> GOAL OF THE EXERCISE
Which lines of the data below include the string "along"? Return each of them.

> DATA
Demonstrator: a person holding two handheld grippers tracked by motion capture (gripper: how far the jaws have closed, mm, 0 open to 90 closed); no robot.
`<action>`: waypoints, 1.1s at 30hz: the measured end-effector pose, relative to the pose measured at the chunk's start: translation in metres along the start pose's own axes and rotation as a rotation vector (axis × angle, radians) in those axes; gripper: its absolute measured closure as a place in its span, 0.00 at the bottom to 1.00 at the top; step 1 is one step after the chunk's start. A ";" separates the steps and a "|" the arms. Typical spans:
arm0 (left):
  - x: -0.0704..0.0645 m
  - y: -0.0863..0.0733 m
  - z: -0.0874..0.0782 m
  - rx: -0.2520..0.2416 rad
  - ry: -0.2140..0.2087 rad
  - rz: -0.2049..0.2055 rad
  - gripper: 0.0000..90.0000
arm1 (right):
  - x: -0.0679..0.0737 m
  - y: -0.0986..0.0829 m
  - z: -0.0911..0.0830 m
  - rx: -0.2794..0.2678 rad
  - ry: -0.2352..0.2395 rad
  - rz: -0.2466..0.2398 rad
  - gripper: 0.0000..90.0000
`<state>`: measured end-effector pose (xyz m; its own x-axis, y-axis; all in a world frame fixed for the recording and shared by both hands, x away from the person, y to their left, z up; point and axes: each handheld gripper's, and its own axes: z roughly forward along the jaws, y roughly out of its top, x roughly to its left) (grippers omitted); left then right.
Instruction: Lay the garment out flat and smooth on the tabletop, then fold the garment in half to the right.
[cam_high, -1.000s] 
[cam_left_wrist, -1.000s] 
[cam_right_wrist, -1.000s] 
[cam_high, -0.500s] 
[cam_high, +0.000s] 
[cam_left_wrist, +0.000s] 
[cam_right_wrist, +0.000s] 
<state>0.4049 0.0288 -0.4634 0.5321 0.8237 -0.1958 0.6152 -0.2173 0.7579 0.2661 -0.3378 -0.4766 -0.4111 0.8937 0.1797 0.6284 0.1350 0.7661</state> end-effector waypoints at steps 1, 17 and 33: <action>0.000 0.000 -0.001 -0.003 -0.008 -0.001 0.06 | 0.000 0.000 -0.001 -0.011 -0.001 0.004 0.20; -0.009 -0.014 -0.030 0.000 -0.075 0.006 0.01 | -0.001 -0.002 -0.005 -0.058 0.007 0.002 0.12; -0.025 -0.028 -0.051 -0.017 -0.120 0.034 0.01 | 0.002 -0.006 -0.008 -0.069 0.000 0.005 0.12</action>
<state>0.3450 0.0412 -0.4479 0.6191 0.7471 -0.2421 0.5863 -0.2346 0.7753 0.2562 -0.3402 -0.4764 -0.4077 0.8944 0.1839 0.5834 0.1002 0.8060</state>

> RESPONSE AREA
`<action>`: waypoints, 1.1s at 30hz: the measured end-effector pose, relative to the pose measured at the chunk's start: translation in metres along the start pose's own axes and rotation as a rotation vector (axis × angle, radians) in those axes; gripper: its absolute measured closure as a place in its span, 0.00 at the bottom to 1.00 at the top; step 1 is one step after the chunk's start. A ";" separates the steps and a "|" the arms. Typical spans:
`<state>`: measured end-effector pose (xyz m; its own x-axis, y-axis; all in a world frame fixed for the recording and shared by both hands, x away from the person, y to their left, z up; point and axes: each handheld gripper's, and its own axes: z roughly forward along the jaws, y roughly out of its top, x roughly to its left) (grippers omitted); left then right.

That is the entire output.